Exercise brief: Reproduce each line below with no alterations.

· · · ·

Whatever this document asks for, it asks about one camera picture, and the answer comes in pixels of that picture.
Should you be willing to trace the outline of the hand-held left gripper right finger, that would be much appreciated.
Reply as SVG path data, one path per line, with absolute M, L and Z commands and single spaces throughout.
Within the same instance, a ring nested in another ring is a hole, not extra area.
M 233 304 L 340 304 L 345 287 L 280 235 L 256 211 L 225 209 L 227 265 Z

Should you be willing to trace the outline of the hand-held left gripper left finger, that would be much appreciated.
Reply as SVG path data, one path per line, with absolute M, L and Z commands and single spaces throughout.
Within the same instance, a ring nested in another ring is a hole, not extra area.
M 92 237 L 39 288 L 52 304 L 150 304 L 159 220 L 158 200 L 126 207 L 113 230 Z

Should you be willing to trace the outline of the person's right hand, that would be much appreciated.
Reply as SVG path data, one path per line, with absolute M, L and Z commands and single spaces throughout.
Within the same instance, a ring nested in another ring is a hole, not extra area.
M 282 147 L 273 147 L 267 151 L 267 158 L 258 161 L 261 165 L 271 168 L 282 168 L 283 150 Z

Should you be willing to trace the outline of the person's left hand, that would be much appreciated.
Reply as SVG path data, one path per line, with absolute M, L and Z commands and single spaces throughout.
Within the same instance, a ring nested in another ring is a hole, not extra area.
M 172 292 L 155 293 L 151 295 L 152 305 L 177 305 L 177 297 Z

· · · ·

Written solution:
Whatever this document asks for, it asks about one camera picture, and the answer comes in pixels of that picture.
Should you be willing to trace the outline of the hand-held left gripper right finger, that would be much appreciated.
Reply as SVG path data, one path per line, with absolute M, L and Z commands and single spaces throughout.
Within the same instance, a ring nested in another ring is a hole, not extra area.
M 233 304 L 340 304 L 345 287 L 280 235 L 256 211 L 225 209 L 227 265 Z

Should you be willing to trace the outline of the hand-held left gripper left finger, that would be much appreciated.
Reply as SVG path data, one path per line, with absolute M, L and Z commands and single spaces throughout.
Within the same instance, a ring nested in another ring is a hole, not extra area.
M 92 237 L 39 288 L 52 304 L 150 304 L 159 220 L 158 200 L 126 207 L 113 230 Z

Should you be willing to trace the outline of the person's right hand, that would be much appreciated.
Reply as SVG path data, one path per line, with absolute M, L and Z commands and single spaces throughout.
Within the same instance, a ring nested in another ring is a hole, not extra area.
M 282 147 L 273 147 L 267 151 L 267 158 L 258 161 L 261 165 L 271 168 L 282 168 L 283 150 Z

Should you be willing to trace the outline of the person's left hand, that would be much appreciated.
Reply as SVG path data, one path per line, with absolute M, L and Z commands and single spaces throughout.
Within the same instance, a ring nested in another ring is a hole, not extra area.
M 172 292 L 155 293 L 151 295 L 152 305 L 177 305 L 177 297 Z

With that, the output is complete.